David previously served as the inaugural associate director of Princeton University’s Center for Information Technology Policy, a joint venture between the university’s School of Engineering and its Woodrow Wilson School of Public and International Affairs.
David holds a JD from Yale Law School, and bachelor’s degrees in philosophy from Princeton and Oxford, where he was a Rhodes Scholar.
Talk: "Danger Ahead: Risk Assessment and the Future of Bail Reform"
Abstract: In the last five years, lawmakers in all 50 states have made changes to their pretrial justice systems. Reform efforts aim to shrink jails by incarcerating fewer people, particularly poor, low-risk defendants and racial minorities. Many places are embracing pretrial risk assessment instruments — statistical tools that use historical data to forecast which defendants can safely be released — as a centerpiece of reform. But these instruments, as they are currently built and used, cannot safely be assumed to support reformist goals of reducing incarceration and addressing racial and poverty-based injustice. Existing scholarship and debate centers on how the instruments themselves may reinforce racial disparities, and on how their opaque algorithms may frustrate due process interests. In this talk, I will highlight three underlying challenges that have yet to receive the attention they require.

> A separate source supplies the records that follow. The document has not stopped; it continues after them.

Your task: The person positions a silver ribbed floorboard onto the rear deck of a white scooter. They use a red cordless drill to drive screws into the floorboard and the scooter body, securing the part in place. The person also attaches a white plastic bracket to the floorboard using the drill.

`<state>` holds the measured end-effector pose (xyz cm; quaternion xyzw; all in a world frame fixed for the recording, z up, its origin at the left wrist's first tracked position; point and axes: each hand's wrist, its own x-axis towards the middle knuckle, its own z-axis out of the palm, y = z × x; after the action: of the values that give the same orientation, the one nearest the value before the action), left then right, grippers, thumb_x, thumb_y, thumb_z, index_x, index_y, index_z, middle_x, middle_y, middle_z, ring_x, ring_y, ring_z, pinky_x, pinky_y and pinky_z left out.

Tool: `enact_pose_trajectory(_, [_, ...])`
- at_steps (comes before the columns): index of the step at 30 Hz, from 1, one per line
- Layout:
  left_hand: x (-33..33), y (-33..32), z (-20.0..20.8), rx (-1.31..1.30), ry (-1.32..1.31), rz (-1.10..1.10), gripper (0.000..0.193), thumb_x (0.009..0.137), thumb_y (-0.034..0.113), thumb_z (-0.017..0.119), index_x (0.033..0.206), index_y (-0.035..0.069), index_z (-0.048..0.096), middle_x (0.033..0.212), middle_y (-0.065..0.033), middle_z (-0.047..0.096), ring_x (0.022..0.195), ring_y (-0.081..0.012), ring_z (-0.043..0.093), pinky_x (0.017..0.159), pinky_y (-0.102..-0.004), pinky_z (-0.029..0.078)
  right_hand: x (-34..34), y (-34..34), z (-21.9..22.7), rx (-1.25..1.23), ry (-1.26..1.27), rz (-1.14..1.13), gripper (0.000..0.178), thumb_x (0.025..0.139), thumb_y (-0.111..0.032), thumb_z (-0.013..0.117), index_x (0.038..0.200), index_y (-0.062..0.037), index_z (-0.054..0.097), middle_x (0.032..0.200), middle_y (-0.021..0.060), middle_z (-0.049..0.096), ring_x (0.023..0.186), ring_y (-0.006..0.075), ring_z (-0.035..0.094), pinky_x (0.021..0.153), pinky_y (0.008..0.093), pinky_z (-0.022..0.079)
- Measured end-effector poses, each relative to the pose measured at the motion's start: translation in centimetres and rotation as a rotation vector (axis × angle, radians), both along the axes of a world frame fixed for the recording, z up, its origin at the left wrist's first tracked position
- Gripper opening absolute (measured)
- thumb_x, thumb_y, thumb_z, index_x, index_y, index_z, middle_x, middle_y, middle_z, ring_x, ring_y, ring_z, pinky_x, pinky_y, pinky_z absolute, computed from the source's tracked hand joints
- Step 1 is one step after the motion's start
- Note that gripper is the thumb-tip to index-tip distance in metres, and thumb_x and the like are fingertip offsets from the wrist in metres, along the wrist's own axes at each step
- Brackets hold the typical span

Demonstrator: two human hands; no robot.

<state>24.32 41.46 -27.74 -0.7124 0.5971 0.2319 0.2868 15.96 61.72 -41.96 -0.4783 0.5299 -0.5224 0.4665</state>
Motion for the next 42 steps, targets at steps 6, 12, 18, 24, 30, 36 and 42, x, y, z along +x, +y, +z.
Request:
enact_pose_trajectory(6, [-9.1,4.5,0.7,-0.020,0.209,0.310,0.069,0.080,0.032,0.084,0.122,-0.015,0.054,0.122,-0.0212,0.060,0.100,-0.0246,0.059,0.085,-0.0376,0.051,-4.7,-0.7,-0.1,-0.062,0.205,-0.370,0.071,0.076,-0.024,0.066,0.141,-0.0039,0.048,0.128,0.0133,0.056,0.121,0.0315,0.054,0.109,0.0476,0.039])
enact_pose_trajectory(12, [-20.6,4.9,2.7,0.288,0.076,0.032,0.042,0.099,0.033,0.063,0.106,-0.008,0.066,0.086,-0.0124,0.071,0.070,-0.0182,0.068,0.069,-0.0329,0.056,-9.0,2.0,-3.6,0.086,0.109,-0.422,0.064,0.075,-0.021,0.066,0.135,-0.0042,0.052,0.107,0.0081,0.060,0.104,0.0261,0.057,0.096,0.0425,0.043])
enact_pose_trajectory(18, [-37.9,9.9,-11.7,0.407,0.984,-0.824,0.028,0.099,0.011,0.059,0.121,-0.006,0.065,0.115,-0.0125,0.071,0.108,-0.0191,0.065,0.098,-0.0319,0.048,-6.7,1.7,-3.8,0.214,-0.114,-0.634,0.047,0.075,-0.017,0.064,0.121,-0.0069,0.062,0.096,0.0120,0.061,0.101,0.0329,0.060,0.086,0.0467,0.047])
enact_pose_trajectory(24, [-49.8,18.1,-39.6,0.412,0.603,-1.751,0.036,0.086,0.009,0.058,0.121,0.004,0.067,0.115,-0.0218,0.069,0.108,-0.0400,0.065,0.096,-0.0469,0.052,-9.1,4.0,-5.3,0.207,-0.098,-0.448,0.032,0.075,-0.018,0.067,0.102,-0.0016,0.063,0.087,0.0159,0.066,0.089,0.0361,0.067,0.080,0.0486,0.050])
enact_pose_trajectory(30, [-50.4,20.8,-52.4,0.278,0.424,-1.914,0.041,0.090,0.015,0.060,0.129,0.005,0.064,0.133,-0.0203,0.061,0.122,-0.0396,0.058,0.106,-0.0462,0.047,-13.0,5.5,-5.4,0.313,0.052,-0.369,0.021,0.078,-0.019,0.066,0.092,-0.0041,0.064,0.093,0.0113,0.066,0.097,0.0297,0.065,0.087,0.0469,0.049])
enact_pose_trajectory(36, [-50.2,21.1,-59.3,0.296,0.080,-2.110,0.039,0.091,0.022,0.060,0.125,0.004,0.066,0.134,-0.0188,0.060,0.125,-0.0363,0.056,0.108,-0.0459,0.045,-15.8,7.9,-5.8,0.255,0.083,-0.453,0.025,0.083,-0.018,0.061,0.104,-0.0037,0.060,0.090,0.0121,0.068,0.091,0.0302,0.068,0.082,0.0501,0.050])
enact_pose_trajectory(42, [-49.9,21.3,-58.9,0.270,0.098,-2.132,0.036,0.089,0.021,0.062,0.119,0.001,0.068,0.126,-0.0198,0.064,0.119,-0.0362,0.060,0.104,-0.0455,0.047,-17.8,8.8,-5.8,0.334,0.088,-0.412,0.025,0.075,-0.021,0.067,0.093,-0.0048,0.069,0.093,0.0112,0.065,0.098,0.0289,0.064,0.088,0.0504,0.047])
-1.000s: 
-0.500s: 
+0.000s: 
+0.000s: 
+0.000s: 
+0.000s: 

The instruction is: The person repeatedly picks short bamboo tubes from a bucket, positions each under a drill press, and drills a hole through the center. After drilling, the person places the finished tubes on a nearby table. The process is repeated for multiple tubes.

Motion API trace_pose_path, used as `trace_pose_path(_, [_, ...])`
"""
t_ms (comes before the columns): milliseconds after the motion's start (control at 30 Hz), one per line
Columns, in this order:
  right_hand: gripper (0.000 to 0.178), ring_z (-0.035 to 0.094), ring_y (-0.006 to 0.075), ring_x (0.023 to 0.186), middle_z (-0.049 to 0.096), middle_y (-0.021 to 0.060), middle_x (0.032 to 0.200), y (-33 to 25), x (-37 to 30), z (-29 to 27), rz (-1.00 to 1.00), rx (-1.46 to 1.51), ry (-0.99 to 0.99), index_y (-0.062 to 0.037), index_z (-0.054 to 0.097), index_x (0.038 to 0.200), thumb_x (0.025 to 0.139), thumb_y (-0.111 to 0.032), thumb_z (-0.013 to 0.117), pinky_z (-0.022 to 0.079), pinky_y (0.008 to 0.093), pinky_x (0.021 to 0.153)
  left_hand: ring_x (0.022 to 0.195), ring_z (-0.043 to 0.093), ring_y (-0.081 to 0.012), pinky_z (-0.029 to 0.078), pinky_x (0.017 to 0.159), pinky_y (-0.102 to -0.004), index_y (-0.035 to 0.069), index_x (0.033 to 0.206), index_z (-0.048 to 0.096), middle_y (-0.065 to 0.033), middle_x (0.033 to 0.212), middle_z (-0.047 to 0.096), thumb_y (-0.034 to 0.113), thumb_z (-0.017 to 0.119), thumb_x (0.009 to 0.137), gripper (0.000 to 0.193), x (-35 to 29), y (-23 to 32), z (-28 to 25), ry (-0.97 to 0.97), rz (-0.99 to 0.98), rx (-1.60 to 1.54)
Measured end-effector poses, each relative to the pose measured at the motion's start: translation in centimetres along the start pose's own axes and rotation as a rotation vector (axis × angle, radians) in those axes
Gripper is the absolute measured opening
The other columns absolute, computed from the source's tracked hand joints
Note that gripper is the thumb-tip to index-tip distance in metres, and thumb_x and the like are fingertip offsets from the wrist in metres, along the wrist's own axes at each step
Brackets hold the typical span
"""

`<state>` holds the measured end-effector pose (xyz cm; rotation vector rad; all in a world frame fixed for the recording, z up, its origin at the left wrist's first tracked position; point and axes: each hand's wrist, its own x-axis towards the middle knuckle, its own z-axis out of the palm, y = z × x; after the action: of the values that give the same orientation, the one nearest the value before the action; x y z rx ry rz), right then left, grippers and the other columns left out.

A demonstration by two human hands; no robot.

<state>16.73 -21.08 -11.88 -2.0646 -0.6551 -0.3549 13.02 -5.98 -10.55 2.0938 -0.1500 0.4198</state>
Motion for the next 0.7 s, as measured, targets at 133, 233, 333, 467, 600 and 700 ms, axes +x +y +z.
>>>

First, today’s risk assessment tools make what I call “zombie predictions.” That is, predictive models trained on data from older bail regimes are blind to the risk-reducing benefits of recent bail reforms. Second the “decision-making frameworks” that mediate the court system’s use of risk estimates embody crucial moral judgments, yet currently escape appropriate public scrutiny. Third, in the long-term, tools risk giving an imprimatur of scientific objectivity to ill-defined concepts of “dangerousness,” may entrench the Supreme Court’s historically recent blessing of preventive detention for dangerousness, and could pave the way for an increase in preventive detention.